Figure 4. Conceptual Schematic of a Low Dropout Regulator.

MP1 is a series pass PMOS transistor that is designed to increase the amount of current that the supply can source. It is inferred that VOUT is not designed to sink current. Therefore, if the overvoltage protection shown in Figure 3 injects current into the supply, that current passes through the R1 and R2 divider, which raises the supply linearly with overvoltage.

If the overvoltage occurs with the supplies powered up, the supply voltage can exceed the intended operating voltage of the system. If the overvoltage occurs with the system powered down, the OVP current can unintentionally power up the system. The ADA4177 has internal circuitry that prevents a positive overvoltage from pumping the supplies.

Figure 5 shows a conceptual schematic of the positive input on the ADA4177. If V_IN exceeds V_CC, the current-limiting FET, J1B, sources the overvoltage current into the emitter of QP1. This current is divided down via the current gain (or β) of QP1 such that the overvoltage current is routed to the negative supply rather than to the positive supply.

Figure 5. Conceptual Schematic of the ADA4177 Input Protection.

Extending The Input OVP Protection Range and Minimizing Self-heating During OVP Events With Current Limiting Resistors

The ADA4177 inputs are equipped with current-limiting JFETs. These JFETs limit current into the amplifier during an overvoltage or differential fault, and improve the robustness and reliability of the device. However, to keep the input noise to a minimum during normal operation, these FETs must be large.

The engineering tradeoff associated with this is that the current limit may not be as low as is needed for all applications. As shown in Figure 6, the positive input sinks approximately 7.5 mA with 10 V of overvoltage (OV). The power dissipation (PD) is calculated as follows:

P_D = 10 V × 7.5 mA = 7.5 mW

With a θ_JA of 158 W/°C, the temperature increase is approximately 12°C. If the ADA4177-4 is being used with a possibility of all control inputs being exposed to an overvoltage condition for an indefinite time, power dissipation can quickly raise the junction temperature above the maximum of 150°C.
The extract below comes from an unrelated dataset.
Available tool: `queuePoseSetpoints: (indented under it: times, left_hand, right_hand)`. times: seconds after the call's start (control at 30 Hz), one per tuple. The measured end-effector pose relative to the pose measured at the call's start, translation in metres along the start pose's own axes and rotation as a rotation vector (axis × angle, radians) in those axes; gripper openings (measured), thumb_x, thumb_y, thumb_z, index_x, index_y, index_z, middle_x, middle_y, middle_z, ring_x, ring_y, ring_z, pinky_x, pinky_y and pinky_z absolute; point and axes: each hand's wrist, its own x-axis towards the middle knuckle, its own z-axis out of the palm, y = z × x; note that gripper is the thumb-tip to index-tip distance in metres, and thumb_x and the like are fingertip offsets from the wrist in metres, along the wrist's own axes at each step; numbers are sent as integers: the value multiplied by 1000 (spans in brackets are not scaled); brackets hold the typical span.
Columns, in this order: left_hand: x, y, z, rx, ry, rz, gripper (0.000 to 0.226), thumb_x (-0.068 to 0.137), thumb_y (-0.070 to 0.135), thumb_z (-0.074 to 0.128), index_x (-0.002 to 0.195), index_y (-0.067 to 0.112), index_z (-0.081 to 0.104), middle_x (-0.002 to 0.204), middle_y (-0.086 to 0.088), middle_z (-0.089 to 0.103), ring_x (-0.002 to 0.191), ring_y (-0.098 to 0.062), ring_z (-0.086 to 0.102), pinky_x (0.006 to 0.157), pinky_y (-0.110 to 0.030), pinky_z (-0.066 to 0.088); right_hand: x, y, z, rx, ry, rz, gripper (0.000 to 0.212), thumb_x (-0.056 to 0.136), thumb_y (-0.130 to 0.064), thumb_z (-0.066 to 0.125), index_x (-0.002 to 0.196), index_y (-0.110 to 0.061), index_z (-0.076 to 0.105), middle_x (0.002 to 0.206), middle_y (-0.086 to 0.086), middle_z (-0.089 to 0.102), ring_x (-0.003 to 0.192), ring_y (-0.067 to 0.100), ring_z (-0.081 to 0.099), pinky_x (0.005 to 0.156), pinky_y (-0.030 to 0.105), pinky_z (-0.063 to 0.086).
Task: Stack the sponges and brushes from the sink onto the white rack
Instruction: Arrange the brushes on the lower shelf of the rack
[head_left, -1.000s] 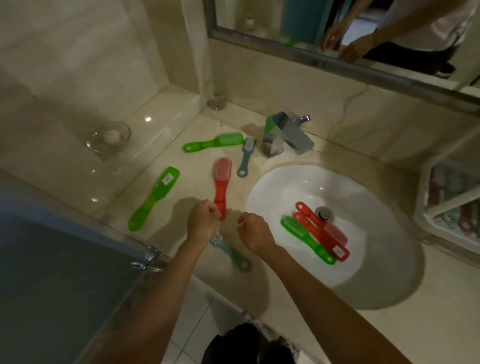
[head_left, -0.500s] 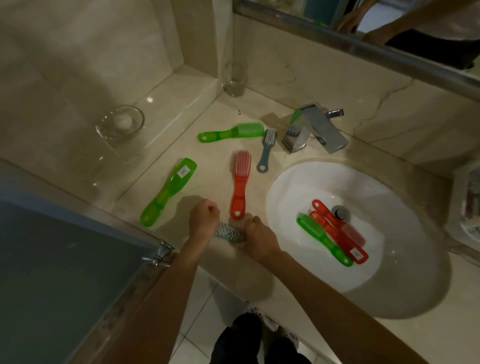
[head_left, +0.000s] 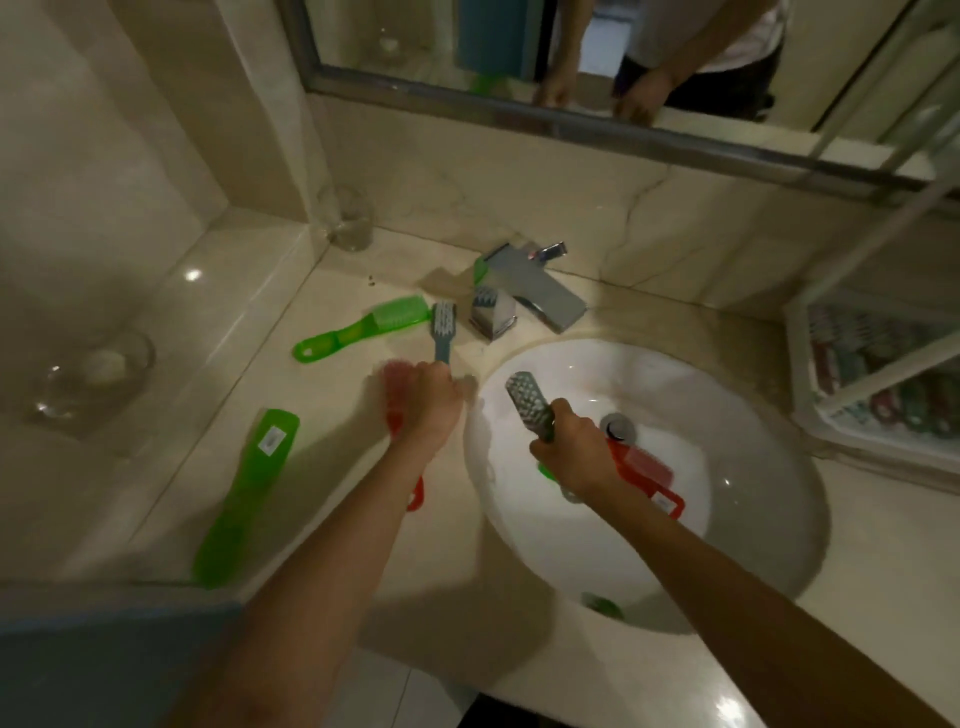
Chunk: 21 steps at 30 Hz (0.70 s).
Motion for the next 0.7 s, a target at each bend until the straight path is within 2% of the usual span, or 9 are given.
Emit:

Figure 6. Input Current During Positive and Negative Overvoltage Conditions.

If all inputs are likely to experience simultaneous overvoltage for long periods of time (>500 ms), it is important to use a limiting resistor in series with the inputs. This resistor not only extends the overvoltage range of the device, but also shares the power burden during an overvoltage event. Figure 7 shows the power dissipation of the ADA4177-4 during a 32 V overvoltage event applied to only two positive inputs and with all four positive inputs simultaneously. Figure 7 shows a plot of the power dissipation of the ADA4177 with two and four inputs overvoltaged by 32 V vs. an additional input series resistance.

Figure 7. Power Dissipation of the ADA4177-4 During Overvoltage.

Figure 8 shows the temperature rise of the ADA4177-4 during the same overvoltage event using an assumed θ_JA of 158 W/°C to calculate the increase in die temperature; it is plotted in the same way as the power dissipation shown in Figure 7.

Figure 8. Temperature Rise of the ADA4177-4 During Overvoltage.

For example, inserting a 2 kΩ resistor in series with the positive input halves the power dissipation of the ADA4177 during an overvoltage event and adds only approximately 1 nV/√Hz of noise to the system during normal operation. Adding this resistor limits the temperature rise during overvoltage events. Without this resistor, the temperature rise can reach approximately 150°C when all four inputs are exposed to overvoltage; with the external resistor, the temperature rise is limited to approximately 75°C. Similarly, if two inputs are exposed to overvoltage, the temperature rise can reach approximately 70°C without the resistor; with the resistor, the temperature rise is limited to 40°C.

In addition, the overvoltage protected range is increased from 32 V to 50 V because the external resistor shares some of the overvoltage burden.

References

Modica, Eric and Michael Arkin. “Robust Amplifiers Provide Integrated Overvoltage Protection.” Analog Dialogue, 46-02, February 2012.